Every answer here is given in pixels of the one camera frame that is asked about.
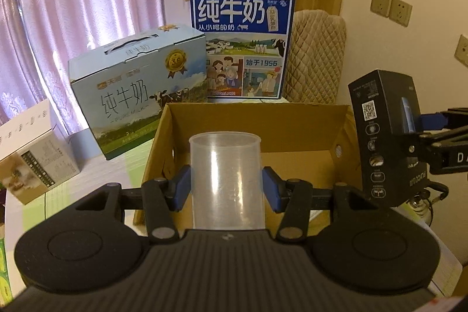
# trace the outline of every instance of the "wall socket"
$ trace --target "wall socket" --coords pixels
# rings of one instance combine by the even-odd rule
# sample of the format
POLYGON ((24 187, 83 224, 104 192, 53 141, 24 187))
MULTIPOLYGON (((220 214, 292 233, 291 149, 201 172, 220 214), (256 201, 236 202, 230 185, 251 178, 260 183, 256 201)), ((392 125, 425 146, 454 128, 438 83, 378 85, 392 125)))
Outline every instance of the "wall socket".
POLYGON ((455 57, 468 67, 468 39, 463 35, 460 35, 458 40, 455 57))
POLYGON ((390 2, 391 0, 372 0, 371 11, 387 18, 390 12, 390 2))
POLYGON ((411 6, 411 4, 403 2, 402 0, 392 0, 388 18, 398 24, 408 27, 412 9, 413 6, 411 6))

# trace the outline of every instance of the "plastic cup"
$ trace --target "plastic cup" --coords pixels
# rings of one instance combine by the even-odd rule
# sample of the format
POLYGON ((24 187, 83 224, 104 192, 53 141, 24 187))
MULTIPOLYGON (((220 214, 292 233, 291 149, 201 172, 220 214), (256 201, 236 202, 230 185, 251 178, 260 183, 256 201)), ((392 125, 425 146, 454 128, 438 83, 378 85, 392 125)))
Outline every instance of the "plastic cup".
POLYGON ((260 138, 223 131, 189 142, 194 229, 265 229, 260 138))

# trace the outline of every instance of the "green and blue milk box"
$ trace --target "green and blue milk box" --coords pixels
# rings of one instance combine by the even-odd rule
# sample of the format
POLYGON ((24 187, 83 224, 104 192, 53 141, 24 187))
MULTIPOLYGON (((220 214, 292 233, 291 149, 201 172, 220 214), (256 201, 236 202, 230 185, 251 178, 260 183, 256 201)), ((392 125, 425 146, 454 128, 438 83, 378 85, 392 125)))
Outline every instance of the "green and blue milk box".
POLYGON ((202 32, 165 25, 68 63, 73 93, 106 159, 154 138, 171 102, 207 101, 202 32))
POLYGON ((190 0, 210 98, 281 98, 294 0, 190 0))

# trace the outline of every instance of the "chair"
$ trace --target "chair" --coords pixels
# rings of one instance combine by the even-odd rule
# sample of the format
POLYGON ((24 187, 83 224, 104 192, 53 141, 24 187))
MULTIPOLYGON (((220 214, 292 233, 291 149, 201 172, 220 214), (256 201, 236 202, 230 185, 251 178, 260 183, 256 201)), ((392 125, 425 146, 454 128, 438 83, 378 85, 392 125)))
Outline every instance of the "chair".
POLYGON ((338 93, 346 24, 322 10, 294 12, 283 97, 289 102, 334 104, 338 93))

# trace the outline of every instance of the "black box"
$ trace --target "black box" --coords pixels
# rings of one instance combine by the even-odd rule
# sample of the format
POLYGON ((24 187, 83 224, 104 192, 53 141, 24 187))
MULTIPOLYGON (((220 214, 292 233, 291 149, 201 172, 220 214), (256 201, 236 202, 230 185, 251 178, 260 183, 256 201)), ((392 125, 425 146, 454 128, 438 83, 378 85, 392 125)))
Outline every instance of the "black box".
POLYGON ((361 156, 364 193, 394 207, 427 186, 427 164, 405 153, 404 134, 422 132, 409 75, 375 70, 348 85, 361 156))

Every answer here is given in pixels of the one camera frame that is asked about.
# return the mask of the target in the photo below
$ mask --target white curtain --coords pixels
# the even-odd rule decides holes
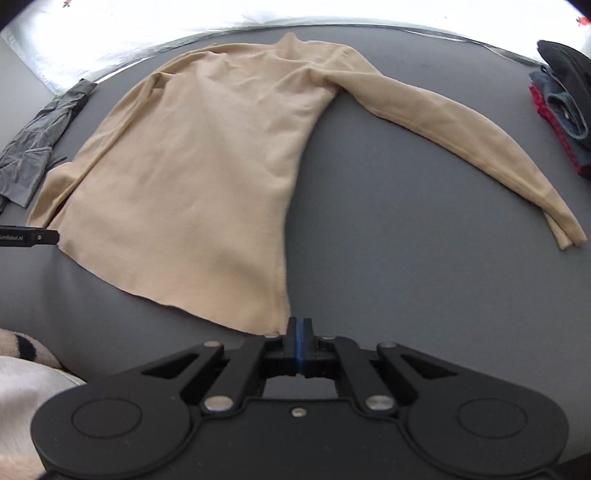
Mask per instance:
[[[63,5],[64,0],[36,0],[1,34],[55,93],[164,46],[240,28],[413,25],[537,60],[537,40],[581,49],[591,28],[577,23],[580,14],[566,0],[71,0]]]

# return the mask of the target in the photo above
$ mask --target sweater's left sleeve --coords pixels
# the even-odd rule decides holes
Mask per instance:
[[[485,116],[437,93],[385,77],[350,47],[343,47],[338,59],[316,67],[312,75],[317,82],[345,88],[374,115],[441,145],[538,205],[561,249],[586,242],[577,219],[533,160]]]

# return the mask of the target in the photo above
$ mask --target pile of folded clothes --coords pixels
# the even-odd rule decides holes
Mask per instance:
[[[577,173],[591,180],[591,59],[560,43],[538,42],[548,63],[530,73],[538,113],[554,128]]]

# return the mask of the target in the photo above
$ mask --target red fabric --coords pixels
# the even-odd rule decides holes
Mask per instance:
[[[556,117],[554,116],[554,114],[547,107],[546,102],[544,101],[544,95],[542,95],[542,92],[540,92],[540,89],[532,83],[530,85],[530,93],[534,99],[536,110],[538,111],[538,113],[541,116],[543,116],[546,120],[548,120],[548,123],[550,123],[550,125],[552,125],[552,128],[554,129],[554,131],[556,132],[556,135],[558,136],[558,140],[560,140],[560,143],[562,144],[562,146],[566,150],[566,153],[568,154],[570,161],[573,163],[574,169],[577,171],[577,173],[579,175],[585,175],[586,172],[583,171],[583,169],[580,167],[579,162],[577,161],[577,157],[575,156],[575,154],[571,150],[569,143],[566,141],[566,137],[564,136],[564,132],[562,131],[562,127],[558,123],[558,120],[556,120]]]

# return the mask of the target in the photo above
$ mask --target gray clothing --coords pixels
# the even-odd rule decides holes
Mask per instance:
[[[0,212],[8,201],[27,207],[50,162],[53,145],[88,101],[96,84],[82,79],[55,97],[0,153]]]

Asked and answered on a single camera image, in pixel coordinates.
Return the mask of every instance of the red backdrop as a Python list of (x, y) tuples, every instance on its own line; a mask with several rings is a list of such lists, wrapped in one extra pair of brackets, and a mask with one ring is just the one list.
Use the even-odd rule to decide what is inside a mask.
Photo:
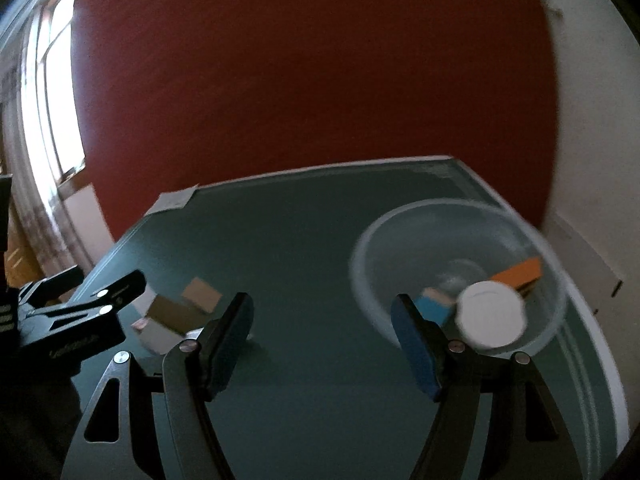
[(539, 0), (76, 0), (72, 37), (115, 237), (162, 191), (441, 153), (542, 219), (556, 86)]

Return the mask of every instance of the white wall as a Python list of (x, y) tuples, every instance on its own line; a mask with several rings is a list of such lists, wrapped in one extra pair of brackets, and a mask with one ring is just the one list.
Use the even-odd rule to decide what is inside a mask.
[(102, 216), (94, 186), (89, 184), (74, 193), (65, 200), (65, 206), (80, 241), (94, 265), (97, 264), (111, 249), (113, 237)]
[[(586, 299), (598, 309), (633, 428), (640, 422), (640, 46), (610, 0), (546, 2), (562, 12), (548, 14), (559, 141), (546, 229), (559, 215), (624, 280), (615, 298)], [(569, 274), (584, 273), (584, 258), (569, 260)]]

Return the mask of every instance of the window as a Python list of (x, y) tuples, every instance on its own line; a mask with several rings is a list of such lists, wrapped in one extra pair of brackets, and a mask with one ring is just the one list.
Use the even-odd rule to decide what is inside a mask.
[(73, 12), (74, 0), (58, 0), (46, 7), (35, 49), (38, 117), (47, 157), (59, 183), (84, 166), (71, 77)]

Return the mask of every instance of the metal screw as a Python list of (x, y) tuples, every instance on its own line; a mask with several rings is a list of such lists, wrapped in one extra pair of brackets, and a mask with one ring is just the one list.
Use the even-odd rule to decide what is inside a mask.
[(121, 365), (122, 363), (126, 363), (129, 360), (129, 357), (129, 352), (125, 352), (124, 350), (122, 350), (121, 352), (118, 352), (113, 356), (113, 360)]
[(531, 362), (531, 357), (524, 352), (516, 352), (516, 362), (521, 365), (528, 365)]
[(185, 354), (189, 352), (193, 352), (200, 347), (200, 343), (198, 343), (195, 339), (185, 339), (180, 343), (180, 352), (185, 352)]
[(462, 352), (465, 351), (465, 348), (465, 344), (462, 341), (458, 341), (457, 339), (449, 341), (449, 350), (454, 354), (462, 354)]

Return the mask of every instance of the sheer curtain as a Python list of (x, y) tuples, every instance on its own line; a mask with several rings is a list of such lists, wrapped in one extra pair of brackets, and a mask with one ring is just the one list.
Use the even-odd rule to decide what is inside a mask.
[(58, 194), (60, 167), (46, 103), (38, 92), (36, 45), (42, 8), (36, 8), (2, 53), (3, 161), (13, 173), (12, 197), (26, 237), (45, 275), (72, 265), (92, 267), (82, 241)]
━━━━━━
◆ **Exercise requirements**: Copy all lines from the entries that contain the word "such".

◆ **Answer below**:
Return the mask of every instance of the red backdrop as a Python list of (x, y) tuples, every instance on its own line; a mask with several rings is a list of such lists, wrapped in one extra pair of brackets, and a mask with one ring is just the one list.
Return the mask of every instance of the white wall as a Python list of (x, y) tuples, every instance on its own line; a mask with several rings is a list of such lists, wrapped in one extra pair of brackets, and a mask with one ring is just the one list.
Return the mask of every instance of the window as a Python list of (x, y) tuples, every instance on its own line; a mask with several rings is a list of such lists, wrapped in one extra pair of brackets, and a mask with one ring is just the one list.
Return the mask of every instance of the metal screw as a Python list of (x, y) tuples, every instance on its own line; a mask with several rings is a list of such lists, wrapped in one extra pair of brackets, and a mask with one ring is just the one list.
Return the mask of every instance of the sheer curtain as a Python list of (x, y) tuples, every instance on its own line; a mask with several rings is a list of such lists, wrapped in one extra pair of brackets, and a mask with one ring is just the one list.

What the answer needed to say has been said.